● **TASK DIRECTIONS**:
Go through the listing and write out each line exactly.

== GIVEN INFORMATION ==

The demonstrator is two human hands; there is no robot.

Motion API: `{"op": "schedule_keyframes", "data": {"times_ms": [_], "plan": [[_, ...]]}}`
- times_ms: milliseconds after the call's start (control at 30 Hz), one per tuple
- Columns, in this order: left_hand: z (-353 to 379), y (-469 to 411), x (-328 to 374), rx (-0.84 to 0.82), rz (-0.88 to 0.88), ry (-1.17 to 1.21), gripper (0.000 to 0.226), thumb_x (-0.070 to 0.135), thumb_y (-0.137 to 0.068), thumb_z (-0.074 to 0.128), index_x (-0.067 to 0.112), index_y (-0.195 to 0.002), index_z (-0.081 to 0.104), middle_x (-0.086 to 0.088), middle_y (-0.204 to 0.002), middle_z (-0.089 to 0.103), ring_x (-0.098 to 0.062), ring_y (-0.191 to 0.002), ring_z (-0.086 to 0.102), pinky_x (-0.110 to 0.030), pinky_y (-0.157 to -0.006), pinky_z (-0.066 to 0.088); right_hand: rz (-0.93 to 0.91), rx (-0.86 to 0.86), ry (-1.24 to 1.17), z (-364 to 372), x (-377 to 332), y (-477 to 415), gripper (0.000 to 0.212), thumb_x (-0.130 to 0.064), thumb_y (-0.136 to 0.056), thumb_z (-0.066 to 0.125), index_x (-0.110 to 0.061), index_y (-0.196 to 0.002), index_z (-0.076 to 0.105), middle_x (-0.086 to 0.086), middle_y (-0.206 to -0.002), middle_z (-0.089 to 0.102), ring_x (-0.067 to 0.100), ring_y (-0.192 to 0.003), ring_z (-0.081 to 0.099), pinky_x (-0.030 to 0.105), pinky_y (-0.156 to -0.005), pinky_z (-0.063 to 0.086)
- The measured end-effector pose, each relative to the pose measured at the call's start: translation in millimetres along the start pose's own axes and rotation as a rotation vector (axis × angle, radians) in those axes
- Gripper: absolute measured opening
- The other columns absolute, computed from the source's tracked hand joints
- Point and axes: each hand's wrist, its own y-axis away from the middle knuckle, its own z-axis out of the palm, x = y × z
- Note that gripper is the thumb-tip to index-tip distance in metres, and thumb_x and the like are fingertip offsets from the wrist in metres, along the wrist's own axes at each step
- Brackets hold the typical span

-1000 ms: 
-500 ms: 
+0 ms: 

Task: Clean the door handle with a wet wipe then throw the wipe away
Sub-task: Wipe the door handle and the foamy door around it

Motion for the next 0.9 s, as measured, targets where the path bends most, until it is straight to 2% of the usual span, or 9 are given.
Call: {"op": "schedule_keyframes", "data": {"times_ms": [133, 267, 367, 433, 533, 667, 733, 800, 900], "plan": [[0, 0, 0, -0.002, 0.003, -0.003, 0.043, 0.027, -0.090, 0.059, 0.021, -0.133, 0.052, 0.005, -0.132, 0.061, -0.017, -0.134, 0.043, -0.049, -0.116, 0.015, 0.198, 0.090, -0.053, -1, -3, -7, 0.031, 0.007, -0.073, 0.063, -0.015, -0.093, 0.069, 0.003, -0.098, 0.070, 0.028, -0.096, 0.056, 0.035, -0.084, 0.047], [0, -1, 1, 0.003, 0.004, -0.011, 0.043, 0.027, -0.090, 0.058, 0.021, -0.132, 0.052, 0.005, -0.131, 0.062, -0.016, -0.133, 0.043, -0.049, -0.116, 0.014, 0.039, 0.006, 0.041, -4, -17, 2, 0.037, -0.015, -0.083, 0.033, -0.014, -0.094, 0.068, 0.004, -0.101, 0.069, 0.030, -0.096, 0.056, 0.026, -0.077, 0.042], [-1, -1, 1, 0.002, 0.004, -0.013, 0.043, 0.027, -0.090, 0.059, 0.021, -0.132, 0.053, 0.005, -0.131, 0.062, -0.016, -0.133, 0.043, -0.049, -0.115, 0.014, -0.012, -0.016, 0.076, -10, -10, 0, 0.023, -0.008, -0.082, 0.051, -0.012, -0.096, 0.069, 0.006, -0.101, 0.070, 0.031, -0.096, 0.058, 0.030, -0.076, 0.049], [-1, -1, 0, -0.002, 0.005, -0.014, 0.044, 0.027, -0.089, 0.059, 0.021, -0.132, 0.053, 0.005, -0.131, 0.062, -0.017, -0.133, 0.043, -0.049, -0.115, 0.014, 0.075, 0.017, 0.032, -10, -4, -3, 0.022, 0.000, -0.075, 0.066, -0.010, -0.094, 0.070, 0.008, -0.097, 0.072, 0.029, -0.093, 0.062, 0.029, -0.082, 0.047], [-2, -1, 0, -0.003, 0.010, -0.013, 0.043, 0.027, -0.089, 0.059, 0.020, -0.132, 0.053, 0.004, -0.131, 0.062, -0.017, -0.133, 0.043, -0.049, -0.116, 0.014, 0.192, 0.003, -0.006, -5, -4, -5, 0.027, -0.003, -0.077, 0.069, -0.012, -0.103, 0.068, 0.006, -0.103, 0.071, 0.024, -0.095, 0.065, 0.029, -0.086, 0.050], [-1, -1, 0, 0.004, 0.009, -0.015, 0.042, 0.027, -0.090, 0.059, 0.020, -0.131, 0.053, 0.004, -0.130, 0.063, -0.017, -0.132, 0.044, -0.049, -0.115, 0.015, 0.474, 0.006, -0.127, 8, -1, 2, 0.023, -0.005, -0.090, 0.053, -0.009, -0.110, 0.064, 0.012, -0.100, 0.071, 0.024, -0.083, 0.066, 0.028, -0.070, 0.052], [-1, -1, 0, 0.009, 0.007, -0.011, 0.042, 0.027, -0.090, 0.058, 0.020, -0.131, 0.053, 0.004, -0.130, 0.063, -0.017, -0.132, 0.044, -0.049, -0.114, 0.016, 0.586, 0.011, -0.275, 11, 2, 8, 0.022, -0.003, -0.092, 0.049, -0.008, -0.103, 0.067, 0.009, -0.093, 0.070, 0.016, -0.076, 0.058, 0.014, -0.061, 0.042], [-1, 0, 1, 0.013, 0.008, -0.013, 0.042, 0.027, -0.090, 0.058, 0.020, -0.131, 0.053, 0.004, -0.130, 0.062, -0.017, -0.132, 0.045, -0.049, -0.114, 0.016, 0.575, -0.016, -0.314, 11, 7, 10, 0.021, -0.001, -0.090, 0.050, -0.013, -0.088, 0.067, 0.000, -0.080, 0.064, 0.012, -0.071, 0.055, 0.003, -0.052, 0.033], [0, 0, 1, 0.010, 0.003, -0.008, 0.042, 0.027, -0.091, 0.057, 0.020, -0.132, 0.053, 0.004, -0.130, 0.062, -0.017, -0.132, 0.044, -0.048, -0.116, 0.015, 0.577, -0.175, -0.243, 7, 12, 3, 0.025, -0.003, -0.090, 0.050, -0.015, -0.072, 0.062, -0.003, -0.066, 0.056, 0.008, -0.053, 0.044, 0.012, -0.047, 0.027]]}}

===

● **RESULT FOR THIS TASK**:
The demonstrator is two human hands; there is no robot.

Motion API: `{"op": "schedule_keyframes", "data": {"times_ms": [_], "plan": [[_, ...]]}}`
- times_ms: milliseconds after the call's start (control at 30 Hz), one per tuple
- Columns, in this order: left_hand: z (-353 to 379), y (-469 to 411), x (-328 to 374), rx (-0.84 to 0.82), rz (-0.88 to 0.88), ry (-1.17 to 1.21), gripper (0.000 to 0.226), thumb_x (-0.070 to 0.135), thumb_y (-0.137 to 0.068), thumb_z (-0.074 to 0.128), index_x (-0.067 to 0.112), index_y (-0.195 to 0.002), index_z (-0.081 to 0.104), middle_x (-0.086 to 0.088), middle_y (-0.204 to 0.002), middle_z (-0.089 to 0.103), ring_x (-0.098 to 0.062), ring_y (-0.191 to 0.002), ring_z (-0.086 to 0.102), pinky_x (-0.110 to 0.030), pinky_y (-0.157 to -0.006), pinky_z (-0.066 to 0.088); right_hand: rz (-0.93 to 0.91), rx (-0.86 to 0.86), ry (-1.24 to 1.17), z (-364 to 372), x (-377 to 332), y (-477 to 415), gripper (0.000 to 0.212), thumb_x (-0.130 to 0.064), thumb_y (-0.136 to 0.056), thumb_z (-0.066 to 0.125), index_x (-0.110 to 0.061), index_y (-0.196 to 0.002), index_z (-0.076 to 0.105), middle_x (-0.086 to 0.086), middle_y (-0.206 to -0.002), middle_z (-0.089 to 0.102), ring_x (-0.067 to 0.100), ring_y (-0.192 to 0.003), ring_z (-0.081 to 0.099), pinky_x (-0.030 to 0.105), pinky_y (-0.156 to -0.005), pinky_z (-0.063 to 0.086)
- The measured end-effector pose, each relative to the pose measured at the call's start: translation in millimetres along the start pose's own axes and rotation as a rotation vector (axis × angle, radians) in those axes
- Gripper: absolute measured opening
- The other columns absolute, computed from the source's tracked hand joints
- Point and axes: each hand's wrist, its own y-axis away from the middle knuckle, its own z-axis out of the palm, x = y × z
- Note that gripper is the thumb-tip to index-tip distance in metres, and thumb_x and the like are fingertip offsets from the wrist in metres, along the wrist's own axes at each step
- Brackets hold the typical span

-1000 ms: 
-500 ms: 
+0 ms: 

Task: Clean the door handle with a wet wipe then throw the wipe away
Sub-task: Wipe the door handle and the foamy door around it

Motion for the next 0.9 s, as measured, targets where the path bends most, until it is straight to 2% of the usual span, or 9 are given.
Call: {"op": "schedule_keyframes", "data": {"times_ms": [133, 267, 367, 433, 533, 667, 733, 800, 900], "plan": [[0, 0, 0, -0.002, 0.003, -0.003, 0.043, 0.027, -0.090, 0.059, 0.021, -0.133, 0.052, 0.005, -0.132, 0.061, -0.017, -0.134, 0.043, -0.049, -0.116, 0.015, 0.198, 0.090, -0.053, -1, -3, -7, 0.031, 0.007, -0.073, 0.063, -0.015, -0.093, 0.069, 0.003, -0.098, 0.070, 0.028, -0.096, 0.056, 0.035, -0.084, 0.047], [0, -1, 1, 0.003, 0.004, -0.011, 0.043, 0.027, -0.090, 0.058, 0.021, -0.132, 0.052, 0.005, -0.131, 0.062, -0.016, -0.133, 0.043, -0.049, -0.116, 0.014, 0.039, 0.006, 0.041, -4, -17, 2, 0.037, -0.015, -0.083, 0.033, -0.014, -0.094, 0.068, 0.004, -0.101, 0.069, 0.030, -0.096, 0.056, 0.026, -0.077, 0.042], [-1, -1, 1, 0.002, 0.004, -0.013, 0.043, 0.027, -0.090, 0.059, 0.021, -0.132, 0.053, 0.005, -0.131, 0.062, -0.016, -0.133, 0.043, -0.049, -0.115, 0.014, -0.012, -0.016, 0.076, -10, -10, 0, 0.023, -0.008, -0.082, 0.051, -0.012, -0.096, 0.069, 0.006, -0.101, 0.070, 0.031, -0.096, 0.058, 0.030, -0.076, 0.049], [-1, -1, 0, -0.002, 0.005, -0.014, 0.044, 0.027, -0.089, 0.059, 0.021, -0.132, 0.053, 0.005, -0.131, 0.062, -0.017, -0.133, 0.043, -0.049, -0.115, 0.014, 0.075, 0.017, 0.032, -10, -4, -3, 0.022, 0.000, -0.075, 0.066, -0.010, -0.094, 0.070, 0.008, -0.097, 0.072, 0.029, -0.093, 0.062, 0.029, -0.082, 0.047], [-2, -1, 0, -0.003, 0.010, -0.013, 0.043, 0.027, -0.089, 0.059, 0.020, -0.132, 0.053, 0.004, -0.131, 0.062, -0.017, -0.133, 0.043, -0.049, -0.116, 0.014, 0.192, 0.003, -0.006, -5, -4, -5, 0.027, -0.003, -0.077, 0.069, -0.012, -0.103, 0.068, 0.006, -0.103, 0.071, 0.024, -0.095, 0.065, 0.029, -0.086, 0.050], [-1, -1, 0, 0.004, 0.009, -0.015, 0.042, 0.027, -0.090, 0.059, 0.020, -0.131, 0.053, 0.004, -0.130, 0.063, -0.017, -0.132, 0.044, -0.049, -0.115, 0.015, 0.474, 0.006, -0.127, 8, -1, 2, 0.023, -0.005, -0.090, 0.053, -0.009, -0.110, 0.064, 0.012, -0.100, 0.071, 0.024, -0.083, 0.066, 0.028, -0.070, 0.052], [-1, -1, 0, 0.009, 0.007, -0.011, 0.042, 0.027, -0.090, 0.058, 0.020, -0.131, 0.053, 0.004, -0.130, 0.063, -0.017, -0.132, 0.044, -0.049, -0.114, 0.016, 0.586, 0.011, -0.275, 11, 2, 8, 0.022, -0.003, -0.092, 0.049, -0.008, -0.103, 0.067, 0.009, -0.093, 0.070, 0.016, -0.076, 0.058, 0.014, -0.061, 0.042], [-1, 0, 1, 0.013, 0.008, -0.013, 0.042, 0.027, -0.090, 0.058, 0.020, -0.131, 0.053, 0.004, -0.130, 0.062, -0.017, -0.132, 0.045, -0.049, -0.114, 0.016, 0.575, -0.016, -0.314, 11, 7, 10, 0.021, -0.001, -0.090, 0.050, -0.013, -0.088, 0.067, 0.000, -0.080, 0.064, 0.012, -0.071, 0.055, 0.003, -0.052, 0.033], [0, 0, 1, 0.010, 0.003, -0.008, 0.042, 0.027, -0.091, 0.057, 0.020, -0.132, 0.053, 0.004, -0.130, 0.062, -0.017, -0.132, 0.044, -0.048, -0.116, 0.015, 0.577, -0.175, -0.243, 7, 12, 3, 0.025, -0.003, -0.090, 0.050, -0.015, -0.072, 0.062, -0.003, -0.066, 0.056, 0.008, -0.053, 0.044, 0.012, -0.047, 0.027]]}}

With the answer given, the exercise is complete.